- What you have to do -
Reproduce the listing that follows with no differences at all.

- Data listing -

☆ ☆ ☆

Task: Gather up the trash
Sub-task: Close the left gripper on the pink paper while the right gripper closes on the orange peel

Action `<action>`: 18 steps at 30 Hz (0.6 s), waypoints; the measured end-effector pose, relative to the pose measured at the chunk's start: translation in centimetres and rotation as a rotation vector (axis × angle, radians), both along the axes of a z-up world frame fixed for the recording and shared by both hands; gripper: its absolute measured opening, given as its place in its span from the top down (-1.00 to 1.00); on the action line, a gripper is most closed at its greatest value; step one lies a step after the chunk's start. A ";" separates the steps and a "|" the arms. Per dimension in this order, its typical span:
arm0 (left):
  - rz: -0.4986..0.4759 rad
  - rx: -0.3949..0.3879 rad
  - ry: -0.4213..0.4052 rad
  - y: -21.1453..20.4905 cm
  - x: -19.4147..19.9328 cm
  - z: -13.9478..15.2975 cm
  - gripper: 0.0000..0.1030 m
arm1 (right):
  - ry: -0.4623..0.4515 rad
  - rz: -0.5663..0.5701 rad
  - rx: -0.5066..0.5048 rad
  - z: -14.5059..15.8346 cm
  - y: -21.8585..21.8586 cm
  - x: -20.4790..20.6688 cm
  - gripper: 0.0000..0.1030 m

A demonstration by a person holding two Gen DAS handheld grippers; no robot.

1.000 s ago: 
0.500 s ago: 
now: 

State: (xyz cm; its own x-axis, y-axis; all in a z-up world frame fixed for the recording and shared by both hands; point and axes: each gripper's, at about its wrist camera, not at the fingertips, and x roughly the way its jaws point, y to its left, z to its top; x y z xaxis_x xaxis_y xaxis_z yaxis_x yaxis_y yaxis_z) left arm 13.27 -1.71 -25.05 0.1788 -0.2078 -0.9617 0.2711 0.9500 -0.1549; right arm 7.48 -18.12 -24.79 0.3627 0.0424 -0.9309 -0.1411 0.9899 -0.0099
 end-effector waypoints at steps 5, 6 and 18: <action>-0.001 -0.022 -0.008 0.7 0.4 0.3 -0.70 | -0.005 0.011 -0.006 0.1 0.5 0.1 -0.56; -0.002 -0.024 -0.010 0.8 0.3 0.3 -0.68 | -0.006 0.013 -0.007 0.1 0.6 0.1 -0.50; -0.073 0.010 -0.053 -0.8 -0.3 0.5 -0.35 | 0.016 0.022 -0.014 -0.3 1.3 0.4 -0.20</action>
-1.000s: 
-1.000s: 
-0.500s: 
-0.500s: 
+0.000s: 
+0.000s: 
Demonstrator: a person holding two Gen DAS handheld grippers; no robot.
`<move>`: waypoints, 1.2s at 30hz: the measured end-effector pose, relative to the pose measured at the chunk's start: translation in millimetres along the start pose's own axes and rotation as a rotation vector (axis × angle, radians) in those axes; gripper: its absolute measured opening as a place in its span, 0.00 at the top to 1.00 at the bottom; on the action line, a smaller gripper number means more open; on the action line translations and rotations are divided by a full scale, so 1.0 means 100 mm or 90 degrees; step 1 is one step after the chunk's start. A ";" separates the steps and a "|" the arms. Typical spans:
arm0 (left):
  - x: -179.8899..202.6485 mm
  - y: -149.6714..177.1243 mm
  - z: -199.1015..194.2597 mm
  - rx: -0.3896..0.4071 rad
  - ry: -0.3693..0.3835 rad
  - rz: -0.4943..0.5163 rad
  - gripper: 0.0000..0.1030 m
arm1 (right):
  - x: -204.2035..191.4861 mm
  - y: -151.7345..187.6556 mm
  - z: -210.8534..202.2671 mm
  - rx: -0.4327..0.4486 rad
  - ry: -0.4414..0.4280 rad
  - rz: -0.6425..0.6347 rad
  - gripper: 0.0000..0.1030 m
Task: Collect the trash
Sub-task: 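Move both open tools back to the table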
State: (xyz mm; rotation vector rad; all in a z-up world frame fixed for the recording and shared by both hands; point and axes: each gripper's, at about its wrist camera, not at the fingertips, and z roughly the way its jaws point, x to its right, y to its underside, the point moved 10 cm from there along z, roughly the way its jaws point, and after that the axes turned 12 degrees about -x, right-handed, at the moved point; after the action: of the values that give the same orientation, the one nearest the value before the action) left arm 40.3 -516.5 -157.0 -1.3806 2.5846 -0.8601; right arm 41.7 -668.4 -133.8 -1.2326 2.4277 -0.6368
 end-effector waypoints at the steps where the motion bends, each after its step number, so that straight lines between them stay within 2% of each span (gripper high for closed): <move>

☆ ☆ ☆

- Finished exercise -
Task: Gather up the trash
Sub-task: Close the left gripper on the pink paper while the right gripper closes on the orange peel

Action `<action>`: 18 steps at 30 Hz (0.6 s), waypoints; the measured end-effector pose, relative to the pose measured at the chunk's start: translation in centimetres and rotation as a rotation vector (axis × angle, radians), both along the axes of a z-up world frame fixed for the recording and shared by both hands; gripper: its absolute measured opening, given as its place in its span from the top down (-1.00 to 1.00); on the action line, a gripper is most closed at its greatest value; step one lies a step after the chunk's start. A ";" separates the steps and a "|" the arms. Per dimension in this order, its typical span:
arm0 (left):
  - rz: -0.4986..0.4759 rad
  - rx: -0.3949..0.3879 rad
  - ry: -0.4213..0.4052 rad
  - y: -21.1453..20.4905 cm
  - x: -19.4147..19.9328 cm
  - z: -13.9478..15.2975 cm
  - gripper: 0.0000..0.1030 m
arm1 (right):
  - ry: -0.4623..0.4515 rad
  - rz: -0.5663..0.5701 rad
  - rx: -0.5066..0.5048 rad
  - z: -14.5059..15.8346 cm
  - y: -21.8585..21.8586 cm
  - x: -20.4790..20.6688 cm
  - gripper: 0.0000..0.1030 m

A demonstration by a person holding two Gen DAS handheld grippers; no robot.

1.000 s ago: 
0.500 s ago: 
now: 

State: (xyz cm; its own x-axis, y-axis; all in a z-up world frame fixed for the recording and shared by both hands; point and axes: each gripper's, at about its wrist camera, not at the fingertips, and x roughly the way its jaws point, y to its left, z to its top; x y z xaxis_x xaxis_y xaxis_z yaxis_x yaxis_y yaxis_z) left arm 13.27 -1.71 -25.05 0.1788 -0.2078 -0.9617 0.2711 0.9500 -0.1549; right arm 7.48 -18.12 -24.79 0.3627 0.0424 -0.9309 -0.1411 0.9899 -0.0099
 end-effector waypoints at steps 5, 6 and 18: <action>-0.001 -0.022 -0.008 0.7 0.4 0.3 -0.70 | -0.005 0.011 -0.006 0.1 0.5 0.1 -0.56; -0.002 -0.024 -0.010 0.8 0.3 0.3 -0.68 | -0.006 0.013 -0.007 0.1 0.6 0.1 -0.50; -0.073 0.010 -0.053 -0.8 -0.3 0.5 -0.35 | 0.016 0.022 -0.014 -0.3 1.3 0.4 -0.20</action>
-1.000s: 
-1.000s: 
-0.500s: 
-0.500s: 
+0.000s: 
+0.000s: 
Demonstrator: a person holding two Gen DAS handheld grippers; no robot.
`<move>`: waypoints, 1.2s at 30hz: the measured end-effector pose, relative to the pose measured at the chunk's start: translation in millimetres along the start pose's own axes and rotation as a rotation vector (axis × angle, radians) in those axes; gripper: its absolute measured opening as a place in its span, 0.00 at the top to 1.00 at the bottom; on the action line, a smaller gripper number means more open; on the action line translations and rotations are divided by a full scale, so 1.0 means 100 mm or 90 degrees; step 1 is one step after the chunk's start. A ";" separates the steps and a "|" the arms. Typical spans:
arm0 (left):
  - x: -179.8899..202.6485 mm
  - y: -149.6714..177.1243 mm
  - z: -199.1015..194.2597 mm
  - rx: -0.3896..0.4071 rad
  - ry: -0.3693..0.3835 rad
  - rz: -0.4943..0.5163 rad
  - gripper: 0.0000..0.1030 m
arm1 (right):
  - x: -204.2035..191.4861 mm
  - y: -151.7345..187.6556 mm
  - z: -210.8534..202.2671 mm
  - rx: -0.4327..0.4486 rad
  - ry: -0.4414..0.4280 rad
  - rz: -0.6425..0.6347 rad
  - gripper: 0.0000..0.1030 m
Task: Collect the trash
Sub-task: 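Move both open tools back to the table
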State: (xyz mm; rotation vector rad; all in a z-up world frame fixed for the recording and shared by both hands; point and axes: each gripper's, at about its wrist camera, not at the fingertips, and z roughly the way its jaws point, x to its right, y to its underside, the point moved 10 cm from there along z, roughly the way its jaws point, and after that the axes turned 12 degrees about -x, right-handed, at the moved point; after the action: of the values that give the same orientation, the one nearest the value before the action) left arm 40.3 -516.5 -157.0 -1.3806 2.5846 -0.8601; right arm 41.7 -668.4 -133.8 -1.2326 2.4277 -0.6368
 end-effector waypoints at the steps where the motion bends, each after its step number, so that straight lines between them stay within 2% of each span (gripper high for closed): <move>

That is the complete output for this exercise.